Are Major Publishers DONE With Comics?
Marvel Comics is moving its publishing division from New York to Disney’s Burbank headquarters, ending roughly ninety years of the company being based on the East Coast. Everybody has an opinion on what this means, so I wanted to weigh in from a perspective most commentators don’t have. As someone who actually runs a publishing company and has had conversations with people in powerful positions across this industry.
The reason everyone keeps tabs on moves like this is simple. The American comic market is dominated by a handful of companies, and the big two hold the overwhelming majority of the market share. Whether people like it or not, the rest of the industry moves to their beat. When something impacts them and they adjust, everyone else feels the pressure to adjust too.

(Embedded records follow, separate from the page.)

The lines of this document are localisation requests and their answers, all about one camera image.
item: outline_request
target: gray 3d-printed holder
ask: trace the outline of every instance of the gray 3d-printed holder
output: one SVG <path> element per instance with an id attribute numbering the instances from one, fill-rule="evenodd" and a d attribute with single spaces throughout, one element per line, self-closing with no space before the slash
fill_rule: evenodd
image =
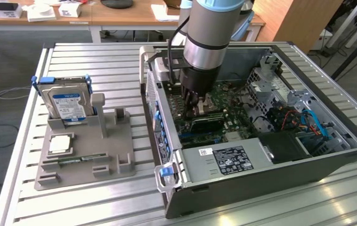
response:
<path id="1" fill-rule="evenodd" d="M 61 119 L 48 119 L 34 189 L 37 191 L 135 175 L 129 114 L 124 108 L 104 113 L 104 94 L 90 95 L 97 115 L 85 123 L 64 126 Z M 50 153 L 50 140 L 69 137 L 64 152 Z"/>

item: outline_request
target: metal slotted table
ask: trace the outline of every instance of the metal slotted table
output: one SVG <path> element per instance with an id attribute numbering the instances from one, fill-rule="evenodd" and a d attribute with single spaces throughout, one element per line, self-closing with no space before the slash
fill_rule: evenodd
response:
<path id="1" fill-rule="evenodd" d="M 343 166 L 316 183 L 181 218 L 164 218 L 163 200 L 153 178 L 155 165 L 137 76 L 139 47 L 159 44 L 164 43 L 60 43 L 53 48 L 42 49 L 37 77 L 89 74 L 93 92 L 105 95 L 105 111 L 125 106 L 131 114 L 136 174 L 129 178 L 58 189 L 33 189 L 48 113 L 41 99 L 30 90 L 0 194 L 0 225 L 357 224 L 357 162 Z M 295 46 L 286 42 L 274 44 L 357 125 L 357 103 L 348 94 Z M 295 89 L 302 87 L 299 80 L 286 69 L 283 77 Z"/>

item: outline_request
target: white cable
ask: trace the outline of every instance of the white cable
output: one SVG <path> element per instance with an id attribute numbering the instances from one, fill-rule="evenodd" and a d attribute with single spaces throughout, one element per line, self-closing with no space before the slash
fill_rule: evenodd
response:
<path id="1" fill-rule="evenodd" d="M 20 96 L 20 97 L 1 97 L 2 95 L 5 95 L 6 93 L 9 93 L 10 91 L 17 91 L 20 89 L 30 89 L 30 86 L 14 87 L 14 88 L 10 88 L 10 89 L 1 90 L 0 91 L 0 99 L 1 100 L 14 100 L 14 99 L 21 99 L 24 97 L 28 97 L 29 95 L 24 95 L 24 96 Z"/>

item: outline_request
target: robotic arm
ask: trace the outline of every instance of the robotic arm
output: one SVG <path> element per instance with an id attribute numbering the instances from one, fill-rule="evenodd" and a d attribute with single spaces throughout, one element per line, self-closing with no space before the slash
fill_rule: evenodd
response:
<path id="1" fill-rule="evenodd" d="M 180 30 L 180 34 L 187 35 L 184 60 L 191 65 L 181 69 L 179 77 L 187 110 L 211 91 L 231 37 L 241 37 L 248 27 L 252 18 L 251 2 L 250 0 L 192 1 L 188 24 Z M 187 15 L 188 11 L 183 10 L 179 24 L 184 22 Z M 237 26 L 239 16 L 244 20 Z"/>

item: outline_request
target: power supply label
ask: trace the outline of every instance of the power supply label
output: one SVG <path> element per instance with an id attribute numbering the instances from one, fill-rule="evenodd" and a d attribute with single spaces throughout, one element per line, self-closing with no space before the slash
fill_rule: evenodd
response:
<path id="1" fill-rule="evenodd" d="M 223 175 L 254 169 L 241 146 L 213 150 L 212 154 Z"/>
<path id="2" fill-rule="evenodd" d="M 85 118 L 84 107 L 78 104 L 80 95 L 58 94 L 53 95 L 53 102 L 57 108 L 60 118 L 65 121 L 81 121 Z"/>

For years there’s been speculation that one or both of the major publishers would eventually phase out their publication divisions and lean into licensing. Not that the comics would stop existing, but that other companies would produce them while the characters get treated as a farm for IP. I’m not here to speculate on whether that’s happening. What I can tell you is what I’ve picked up being on this side of the business. The licensing market has grown enormously, and the shot callers at these companies are increasingly looking at readers as something other than the main revenue driver.
There’s far more money outside of comics than in them, and the focus has shifted toward capturing audiences in film, television, video games, and other mediums where younger generations actually spend their time.
When your profitability on the actual books is razor thin and mega corporations and billion dollar studios are interested in your characters, you can understand why they approach it this way. That doesn’t make it good news if you’re a comic reader. The harsh truth is that for some of these companies, you are far less of a focus than you used to be, because they’re looking at the greater market. A shakeup of some kind is inevitable. What it looks like is yet to be determined.